• [PROBLEM TO WORK ON] For the records below, output each line exactly as it appears, from the first through the line with "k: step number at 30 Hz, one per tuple".

• [DATA RECORDS]
◇ ◇ ◇ ◇ ◇

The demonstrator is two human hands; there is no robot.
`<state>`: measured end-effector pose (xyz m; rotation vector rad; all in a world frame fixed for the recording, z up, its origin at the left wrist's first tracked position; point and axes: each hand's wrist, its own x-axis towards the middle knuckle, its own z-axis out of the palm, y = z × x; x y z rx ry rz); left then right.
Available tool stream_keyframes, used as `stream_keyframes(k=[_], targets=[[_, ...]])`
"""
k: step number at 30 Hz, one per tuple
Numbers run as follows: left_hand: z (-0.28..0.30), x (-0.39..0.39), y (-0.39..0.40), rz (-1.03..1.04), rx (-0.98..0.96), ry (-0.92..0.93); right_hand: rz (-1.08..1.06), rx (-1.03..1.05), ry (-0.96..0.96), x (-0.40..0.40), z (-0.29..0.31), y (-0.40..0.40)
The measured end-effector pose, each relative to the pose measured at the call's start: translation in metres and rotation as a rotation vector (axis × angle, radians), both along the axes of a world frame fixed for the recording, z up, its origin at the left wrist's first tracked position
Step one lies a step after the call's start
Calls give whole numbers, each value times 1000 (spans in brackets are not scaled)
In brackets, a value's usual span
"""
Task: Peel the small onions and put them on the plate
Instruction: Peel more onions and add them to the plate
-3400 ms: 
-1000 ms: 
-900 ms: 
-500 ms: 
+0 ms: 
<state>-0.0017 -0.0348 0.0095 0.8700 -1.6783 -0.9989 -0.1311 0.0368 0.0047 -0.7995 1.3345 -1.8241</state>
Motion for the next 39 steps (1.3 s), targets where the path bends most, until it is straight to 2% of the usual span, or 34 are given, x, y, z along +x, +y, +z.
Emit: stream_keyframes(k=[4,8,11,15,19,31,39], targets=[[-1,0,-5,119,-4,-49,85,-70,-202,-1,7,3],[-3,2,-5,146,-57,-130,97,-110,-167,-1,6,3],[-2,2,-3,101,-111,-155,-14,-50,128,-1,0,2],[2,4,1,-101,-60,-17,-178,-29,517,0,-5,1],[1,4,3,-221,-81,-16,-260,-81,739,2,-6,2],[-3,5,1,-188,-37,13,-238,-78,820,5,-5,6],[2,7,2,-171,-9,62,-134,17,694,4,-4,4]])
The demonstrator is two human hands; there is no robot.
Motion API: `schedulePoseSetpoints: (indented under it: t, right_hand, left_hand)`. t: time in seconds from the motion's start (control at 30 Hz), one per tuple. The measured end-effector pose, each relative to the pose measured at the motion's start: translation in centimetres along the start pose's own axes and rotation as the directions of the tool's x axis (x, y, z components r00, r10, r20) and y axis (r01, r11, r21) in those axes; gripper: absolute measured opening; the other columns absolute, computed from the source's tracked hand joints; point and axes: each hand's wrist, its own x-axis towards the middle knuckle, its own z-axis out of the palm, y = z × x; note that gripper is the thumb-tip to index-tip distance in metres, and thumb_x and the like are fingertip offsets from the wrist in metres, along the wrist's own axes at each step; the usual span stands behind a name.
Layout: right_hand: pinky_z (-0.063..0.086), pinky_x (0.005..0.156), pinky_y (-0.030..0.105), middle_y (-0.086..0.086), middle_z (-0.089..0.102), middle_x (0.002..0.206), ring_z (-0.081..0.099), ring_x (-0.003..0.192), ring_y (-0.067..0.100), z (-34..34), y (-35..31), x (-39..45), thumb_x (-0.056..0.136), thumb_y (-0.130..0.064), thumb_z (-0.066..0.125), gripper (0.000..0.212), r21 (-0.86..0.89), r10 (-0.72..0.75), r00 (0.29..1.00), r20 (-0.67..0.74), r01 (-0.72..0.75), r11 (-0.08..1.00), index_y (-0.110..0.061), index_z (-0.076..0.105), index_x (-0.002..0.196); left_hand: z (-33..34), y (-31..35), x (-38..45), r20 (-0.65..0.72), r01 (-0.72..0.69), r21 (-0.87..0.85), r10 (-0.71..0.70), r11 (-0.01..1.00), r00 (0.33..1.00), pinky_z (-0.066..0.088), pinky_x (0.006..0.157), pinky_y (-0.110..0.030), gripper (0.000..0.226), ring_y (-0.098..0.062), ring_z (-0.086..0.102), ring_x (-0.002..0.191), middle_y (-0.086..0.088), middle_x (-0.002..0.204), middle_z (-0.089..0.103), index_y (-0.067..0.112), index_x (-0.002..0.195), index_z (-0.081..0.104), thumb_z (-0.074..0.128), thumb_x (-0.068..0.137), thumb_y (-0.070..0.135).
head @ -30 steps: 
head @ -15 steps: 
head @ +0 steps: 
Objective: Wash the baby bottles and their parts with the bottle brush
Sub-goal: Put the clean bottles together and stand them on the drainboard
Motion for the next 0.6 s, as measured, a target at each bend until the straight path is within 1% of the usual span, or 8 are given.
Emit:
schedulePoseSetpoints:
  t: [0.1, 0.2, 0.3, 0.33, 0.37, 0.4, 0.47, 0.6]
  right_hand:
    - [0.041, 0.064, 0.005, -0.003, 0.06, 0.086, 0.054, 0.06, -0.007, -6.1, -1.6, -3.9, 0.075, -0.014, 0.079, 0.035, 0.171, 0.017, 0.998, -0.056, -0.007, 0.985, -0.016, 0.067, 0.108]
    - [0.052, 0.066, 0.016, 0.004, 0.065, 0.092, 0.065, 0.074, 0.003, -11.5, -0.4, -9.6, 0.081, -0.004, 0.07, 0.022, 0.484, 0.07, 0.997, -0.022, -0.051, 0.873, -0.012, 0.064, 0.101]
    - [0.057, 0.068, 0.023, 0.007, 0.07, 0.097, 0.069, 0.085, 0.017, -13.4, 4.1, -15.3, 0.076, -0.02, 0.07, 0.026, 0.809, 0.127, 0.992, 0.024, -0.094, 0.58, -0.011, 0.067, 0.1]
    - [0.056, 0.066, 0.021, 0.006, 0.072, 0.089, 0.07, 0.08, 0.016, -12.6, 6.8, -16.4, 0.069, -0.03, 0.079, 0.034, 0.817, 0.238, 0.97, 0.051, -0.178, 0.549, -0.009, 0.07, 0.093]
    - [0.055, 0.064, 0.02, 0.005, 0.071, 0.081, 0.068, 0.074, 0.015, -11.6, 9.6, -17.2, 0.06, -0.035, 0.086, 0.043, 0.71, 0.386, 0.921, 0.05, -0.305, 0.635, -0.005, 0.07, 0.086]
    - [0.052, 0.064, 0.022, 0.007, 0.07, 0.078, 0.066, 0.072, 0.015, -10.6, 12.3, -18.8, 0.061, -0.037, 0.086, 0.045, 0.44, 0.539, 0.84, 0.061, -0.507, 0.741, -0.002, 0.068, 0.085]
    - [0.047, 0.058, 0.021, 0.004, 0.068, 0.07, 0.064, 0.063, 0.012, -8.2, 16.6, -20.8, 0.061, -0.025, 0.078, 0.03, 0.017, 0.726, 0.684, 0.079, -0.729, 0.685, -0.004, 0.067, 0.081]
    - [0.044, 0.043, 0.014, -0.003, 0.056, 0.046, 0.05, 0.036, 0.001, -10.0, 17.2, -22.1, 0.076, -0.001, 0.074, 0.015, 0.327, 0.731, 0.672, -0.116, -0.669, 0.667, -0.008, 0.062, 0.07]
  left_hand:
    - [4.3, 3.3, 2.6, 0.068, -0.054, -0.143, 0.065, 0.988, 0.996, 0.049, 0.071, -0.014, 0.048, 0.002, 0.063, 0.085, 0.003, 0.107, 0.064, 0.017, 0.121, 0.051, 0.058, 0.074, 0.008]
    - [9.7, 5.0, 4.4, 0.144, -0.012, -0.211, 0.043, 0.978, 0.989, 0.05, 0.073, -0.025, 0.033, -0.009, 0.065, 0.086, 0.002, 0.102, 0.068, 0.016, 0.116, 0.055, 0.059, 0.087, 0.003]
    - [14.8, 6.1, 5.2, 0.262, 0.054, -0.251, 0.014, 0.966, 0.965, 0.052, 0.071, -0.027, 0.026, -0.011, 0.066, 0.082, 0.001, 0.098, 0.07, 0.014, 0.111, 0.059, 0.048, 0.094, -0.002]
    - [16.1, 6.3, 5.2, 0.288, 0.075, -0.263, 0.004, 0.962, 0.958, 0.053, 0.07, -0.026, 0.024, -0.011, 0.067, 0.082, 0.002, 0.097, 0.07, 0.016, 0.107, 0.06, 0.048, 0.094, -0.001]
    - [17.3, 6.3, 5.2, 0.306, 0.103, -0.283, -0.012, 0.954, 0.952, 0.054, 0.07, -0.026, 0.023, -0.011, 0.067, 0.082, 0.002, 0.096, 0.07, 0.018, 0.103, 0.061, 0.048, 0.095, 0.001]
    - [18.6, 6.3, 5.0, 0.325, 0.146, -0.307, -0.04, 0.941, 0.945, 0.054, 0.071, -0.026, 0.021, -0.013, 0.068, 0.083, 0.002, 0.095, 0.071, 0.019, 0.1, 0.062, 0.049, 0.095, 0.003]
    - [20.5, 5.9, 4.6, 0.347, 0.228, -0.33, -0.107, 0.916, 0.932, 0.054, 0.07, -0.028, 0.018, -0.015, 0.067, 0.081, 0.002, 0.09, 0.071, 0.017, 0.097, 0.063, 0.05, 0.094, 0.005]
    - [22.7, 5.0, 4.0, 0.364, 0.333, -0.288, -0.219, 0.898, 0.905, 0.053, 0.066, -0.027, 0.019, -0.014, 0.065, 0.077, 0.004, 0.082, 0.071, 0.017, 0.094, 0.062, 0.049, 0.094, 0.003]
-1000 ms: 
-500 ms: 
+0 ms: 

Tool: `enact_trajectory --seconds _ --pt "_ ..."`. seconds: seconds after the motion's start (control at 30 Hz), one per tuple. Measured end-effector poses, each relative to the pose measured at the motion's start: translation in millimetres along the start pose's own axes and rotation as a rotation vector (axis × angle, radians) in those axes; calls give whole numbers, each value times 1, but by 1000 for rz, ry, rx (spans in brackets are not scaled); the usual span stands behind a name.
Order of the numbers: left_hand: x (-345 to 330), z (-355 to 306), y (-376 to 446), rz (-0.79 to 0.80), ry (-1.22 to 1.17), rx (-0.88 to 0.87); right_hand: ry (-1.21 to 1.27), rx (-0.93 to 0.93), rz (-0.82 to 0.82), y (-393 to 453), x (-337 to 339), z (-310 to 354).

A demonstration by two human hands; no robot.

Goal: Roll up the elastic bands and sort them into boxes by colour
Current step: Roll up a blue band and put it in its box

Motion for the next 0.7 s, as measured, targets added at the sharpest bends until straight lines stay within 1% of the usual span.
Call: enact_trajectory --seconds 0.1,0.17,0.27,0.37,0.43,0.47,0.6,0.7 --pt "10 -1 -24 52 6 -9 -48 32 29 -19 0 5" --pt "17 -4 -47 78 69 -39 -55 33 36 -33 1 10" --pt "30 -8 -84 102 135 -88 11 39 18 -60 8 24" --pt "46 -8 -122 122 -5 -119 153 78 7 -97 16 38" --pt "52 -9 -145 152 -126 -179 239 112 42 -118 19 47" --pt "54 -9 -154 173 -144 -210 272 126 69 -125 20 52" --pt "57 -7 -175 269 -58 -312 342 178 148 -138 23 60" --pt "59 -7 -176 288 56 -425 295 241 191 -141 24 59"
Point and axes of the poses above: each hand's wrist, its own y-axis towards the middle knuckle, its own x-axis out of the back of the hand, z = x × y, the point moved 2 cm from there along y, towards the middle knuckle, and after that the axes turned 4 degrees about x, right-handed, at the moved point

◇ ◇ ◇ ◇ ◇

• [EXERCISE SOLUTION]
The demonstrator is two human hands; there is no robot.
`<state>`: measured end-effector pose (xyz m; rotation vector rad; all in a world frame fixed for the recording, z up, its origin at the left wrist's first tracked position; point and axes: each hand's wrist, its own x-axis towards the middle knuckle, its own z-axis out of the palm, y = z × x; x y z rx ry rz); left then right.
Available tool stream_keyframes, used as `stream_keyframes(k=[_], targets=[[_, ...]])`
"""
k: step number at 30 Hz, one per tuple

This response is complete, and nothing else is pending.